Exercise objective ▸ Each line below that includes "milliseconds" counts once; report the total and nothing more.

Study material ▸
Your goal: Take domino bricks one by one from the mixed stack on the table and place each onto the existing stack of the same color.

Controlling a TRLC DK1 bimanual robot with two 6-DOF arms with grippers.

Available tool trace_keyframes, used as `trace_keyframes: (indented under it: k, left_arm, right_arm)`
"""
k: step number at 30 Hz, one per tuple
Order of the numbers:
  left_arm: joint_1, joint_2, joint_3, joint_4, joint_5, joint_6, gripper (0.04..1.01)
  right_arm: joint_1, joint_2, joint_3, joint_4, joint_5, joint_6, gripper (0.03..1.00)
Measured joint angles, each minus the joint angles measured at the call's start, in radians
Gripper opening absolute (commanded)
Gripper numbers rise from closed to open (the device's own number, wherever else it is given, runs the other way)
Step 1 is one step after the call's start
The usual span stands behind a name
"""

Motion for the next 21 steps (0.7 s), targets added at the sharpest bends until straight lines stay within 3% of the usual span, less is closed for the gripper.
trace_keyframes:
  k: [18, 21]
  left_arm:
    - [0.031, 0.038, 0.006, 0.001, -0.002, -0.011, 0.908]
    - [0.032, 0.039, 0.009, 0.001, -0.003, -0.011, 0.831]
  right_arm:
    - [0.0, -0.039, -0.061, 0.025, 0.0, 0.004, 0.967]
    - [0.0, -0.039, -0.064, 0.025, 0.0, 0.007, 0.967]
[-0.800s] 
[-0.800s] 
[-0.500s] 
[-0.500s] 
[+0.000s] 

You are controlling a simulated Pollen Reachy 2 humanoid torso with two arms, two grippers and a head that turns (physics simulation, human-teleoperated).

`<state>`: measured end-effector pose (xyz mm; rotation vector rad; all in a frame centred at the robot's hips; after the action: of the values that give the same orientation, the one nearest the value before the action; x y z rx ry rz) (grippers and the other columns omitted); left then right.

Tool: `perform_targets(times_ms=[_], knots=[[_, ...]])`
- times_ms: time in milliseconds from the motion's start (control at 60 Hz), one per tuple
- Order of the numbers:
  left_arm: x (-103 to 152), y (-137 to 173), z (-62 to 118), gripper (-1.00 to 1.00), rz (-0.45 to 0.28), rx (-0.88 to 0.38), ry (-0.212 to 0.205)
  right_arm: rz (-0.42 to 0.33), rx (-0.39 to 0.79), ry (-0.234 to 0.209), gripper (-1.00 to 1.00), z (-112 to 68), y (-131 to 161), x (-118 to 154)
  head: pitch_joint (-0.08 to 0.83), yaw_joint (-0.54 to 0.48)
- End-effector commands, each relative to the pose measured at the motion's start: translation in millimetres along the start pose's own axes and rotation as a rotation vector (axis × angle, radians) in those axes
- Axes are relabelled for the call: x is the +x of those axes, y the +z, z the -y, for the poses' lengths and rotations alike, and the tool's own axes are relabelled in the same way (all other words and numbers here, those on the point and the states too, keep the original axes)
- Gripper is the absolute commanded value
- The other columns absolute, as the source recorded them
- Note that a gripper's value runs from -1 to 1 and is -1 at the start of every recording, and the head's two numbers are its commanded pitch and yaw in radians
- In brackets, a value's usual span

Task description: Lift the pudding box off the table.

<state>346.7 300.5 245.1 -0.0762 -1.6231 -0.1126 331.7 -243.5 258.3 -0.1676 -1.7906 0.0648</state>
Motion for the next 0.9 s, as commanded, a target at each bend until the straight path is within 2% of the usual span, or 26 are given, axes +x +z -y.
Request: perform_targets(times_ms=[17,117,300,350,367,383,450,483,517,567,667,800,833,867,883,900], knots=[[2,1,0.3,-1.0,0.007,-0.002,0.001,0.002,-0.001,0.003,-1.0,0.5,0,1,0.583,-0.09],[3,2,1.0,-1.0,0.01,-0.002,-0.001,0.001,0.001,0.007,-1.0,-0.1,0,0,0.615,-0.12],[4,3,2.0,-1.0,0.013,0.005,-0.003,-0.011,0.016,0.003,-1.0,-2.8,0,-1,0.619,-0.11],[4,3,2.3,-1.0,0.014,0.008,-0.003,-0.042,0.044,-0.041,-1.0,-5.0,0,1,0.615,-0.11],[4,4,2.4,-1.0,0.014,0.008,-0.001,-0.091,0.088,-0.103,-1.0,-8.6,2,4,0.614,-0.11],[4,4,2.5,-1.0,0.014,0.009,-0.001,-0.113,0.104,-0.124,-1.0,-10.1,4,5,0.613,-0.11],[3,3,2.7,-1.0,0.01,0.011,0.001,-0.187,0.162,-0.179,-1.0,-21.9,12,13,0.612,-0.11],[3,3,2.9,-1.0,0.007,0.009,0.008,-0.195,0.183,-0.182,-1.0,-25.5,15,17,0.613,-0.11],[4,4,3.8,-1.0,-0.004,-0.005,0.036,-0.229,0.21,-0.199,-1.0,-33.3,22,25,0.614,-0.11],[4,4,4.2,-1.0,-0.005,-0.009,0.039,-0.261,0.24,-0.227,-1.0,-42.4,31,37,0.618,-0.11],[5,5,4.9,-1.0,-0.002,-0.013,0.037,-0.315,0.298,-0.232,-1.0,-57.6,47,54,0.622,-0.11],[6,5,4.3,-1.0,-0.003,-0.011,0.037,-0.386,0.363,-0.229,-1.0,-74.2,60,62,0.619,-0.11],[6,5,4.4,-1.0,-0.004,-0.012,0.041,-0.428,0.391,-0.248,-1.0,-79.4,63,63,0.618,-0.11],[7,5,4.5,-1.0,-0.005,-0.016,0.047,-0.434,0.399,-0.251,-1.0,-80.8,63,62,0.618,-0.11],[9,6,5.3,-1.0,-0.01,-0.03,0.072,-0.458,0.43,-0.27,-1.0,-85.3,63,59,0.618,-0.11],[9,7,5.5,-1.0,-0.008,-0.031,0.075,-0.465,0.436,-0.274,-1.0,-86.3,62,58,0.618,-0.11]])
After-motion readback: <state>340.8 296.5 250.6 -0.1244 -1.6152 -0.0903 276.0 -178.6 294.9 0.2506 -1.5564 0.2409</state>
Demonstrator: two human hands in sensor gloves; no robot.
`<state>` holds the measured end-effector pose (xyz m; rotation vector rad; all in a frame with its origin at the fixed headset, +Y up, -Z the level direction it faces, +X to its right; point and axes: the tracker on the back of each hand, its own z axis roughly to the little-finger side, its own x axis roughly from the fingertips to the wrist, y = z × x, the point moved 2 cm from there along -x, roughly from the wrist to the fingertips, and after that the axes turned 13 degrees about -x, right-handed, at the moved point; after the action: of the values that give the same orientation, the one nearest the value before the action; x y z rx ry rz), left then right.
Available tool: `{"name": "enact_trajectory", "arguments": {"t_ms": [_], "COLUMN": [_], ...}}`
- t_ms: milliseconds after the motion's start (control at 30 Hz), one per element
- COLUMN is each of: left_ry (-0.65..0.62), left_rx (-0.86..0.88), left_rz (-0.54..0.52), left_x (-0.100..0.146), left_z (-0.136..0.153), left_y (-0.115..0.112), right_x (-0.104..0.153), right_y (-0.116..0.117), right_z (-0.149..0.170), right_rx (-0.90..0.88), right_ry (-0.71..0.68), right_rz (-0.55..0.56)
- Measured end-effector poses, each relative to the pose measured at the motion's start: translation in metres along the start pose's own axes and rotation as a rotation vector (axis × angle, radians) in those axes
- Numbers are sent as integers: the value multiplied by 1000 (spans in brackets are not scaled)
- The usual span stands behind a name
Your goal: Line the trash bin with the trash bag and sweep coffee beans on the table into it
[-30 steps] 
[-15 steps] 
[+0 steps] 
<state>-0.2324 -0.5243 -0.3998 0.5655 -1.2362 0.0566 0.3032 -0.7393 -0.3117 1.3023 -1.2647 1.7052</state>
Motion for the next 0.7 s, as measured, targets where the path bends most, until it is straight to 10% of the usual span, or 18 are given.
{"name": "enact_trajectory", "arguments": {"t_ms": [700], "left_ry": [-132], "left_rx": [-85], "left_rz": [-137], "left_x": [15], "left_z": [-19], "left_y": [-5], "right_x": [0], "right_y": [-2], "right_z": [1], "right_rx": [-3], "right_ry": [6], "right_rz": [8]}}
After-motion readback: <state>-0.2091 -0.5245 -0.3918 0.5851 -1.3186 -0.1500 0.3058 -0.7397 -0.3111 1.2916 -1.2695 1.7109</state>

Response below ▸ 2